#### What is expected:
Write out only the opening lines of the entries, through the line with "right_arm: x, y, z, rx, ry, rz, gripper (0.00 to".

Data excerpts
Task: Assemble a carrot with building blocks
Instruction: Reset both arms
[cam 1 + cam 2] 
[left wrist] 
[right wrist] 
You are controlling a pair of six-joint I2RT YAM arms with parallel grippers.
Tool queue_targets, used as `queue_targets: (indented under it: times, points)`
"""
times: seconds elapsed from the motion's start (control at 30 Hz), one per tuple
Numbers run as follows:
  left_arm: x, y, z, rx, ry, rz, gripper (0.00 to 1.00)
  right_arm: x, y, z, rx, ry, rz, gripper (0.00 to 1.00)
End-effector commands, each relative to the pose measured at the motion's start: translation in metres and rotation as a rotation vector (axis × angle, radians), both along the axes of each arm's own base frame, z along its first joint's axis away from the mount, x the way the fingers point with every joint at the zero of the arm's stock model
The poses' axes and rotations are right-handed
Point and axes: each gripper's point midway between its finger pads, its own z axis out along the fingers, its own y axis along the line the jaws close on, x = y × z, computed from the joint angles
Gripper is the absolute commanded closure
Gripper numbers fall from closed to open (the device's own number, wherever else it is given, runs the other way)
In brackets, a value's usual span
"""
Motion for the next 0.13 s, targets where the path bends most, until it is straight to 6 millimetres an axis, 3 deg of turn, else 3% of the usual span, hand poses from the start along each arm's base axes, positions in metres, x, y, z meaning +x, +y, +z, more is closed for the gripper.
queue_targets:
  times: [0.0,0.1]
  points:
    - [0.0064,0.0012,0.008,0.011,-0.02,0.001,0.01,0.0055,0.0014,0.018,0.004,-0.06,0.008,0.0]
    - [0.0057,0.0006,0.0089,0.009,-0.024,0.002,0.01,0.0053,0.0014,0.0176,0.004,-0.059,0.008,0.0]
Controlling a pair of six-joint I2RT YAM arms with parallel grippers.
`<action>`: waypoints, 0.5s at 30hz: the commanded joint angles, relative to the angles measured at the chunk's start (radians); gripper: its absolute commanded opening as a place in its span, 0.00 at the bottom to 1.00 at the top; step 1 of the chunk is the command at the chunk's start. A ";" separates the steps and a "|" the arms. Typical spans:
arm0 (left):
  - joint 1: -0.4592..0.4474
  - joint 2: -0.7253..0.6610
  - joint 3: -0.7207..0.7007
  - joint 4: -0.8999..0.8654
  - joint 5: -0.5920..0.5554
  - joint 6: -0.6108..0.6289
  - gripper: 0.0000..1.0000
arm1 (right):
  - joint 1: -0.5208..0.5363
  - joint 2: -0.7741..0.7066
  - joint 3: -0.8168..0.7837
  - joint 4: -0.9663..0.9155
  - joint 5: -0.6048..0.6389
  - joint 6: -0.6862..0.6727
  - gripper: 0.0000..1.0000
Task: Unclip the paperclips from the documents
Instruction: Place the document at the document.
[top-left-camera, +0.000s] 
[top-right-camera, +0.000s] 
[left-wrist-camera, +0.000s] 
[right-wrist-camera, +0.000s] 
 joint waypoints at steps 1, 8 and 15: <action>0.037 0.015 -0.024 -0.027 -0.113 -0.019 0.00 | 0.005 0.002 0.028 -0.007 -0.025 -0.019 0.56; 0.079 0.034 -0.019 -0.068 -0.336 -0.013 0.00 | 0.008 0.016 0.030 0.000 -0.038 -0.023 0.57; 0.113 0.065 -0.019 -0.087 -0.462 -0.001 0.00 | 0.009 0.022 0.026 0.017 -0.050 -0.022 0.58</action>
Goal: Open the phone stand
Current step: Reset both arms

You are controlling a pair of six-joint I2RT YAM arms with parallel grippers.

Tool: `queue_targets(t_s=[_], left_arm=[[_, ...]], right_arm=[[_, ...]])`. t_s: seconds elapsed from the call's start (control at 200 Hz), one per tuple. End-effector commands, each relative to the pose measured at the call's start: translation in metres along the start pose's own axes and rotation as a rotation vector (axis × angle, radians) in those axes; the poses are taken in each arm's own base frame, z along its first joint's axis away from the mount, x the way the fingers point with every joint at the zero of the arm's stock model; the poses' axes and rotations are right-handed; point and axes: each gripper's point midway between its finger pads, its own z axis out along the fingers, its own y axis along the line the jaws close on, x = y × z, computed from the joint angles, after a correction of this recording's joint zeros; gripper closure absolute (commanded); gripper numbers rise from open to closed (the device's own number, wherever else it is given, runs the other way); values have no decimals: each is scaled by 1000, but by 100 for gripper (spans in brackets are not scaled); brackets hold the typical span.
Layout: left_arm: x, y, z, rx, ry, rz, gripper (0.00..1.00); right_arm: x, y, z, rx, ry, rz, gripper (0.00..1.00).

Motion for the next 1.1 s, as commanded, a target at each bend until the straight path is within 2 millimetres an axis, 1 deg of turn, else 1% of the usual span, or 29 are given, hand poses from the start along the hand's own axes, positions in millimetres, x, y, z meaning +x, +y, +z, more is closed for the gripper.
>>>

#### Reply:
Task: Assemble a carrot with building blocks
Instruction: Reset both arms
[cam 1 + cam 2] 
[left wrist] 
[right wrist] 
You are controlling a pair of six-joint I2RT YAM arms with parallel grippers.
Tool queue_targets, used as `queue_targets: (indented under it: times, points)`
"""
times: seconds elapsed from the motion's start (control at 30 Hz), one per tuple
Numbers run as follows:
  left_arm: x, y, z, rx, ry, rz, gripper (0.00 to 1.00)
  right_arm: x, y, z, rx, ry, rz, gripper (0.00 to 1.00)

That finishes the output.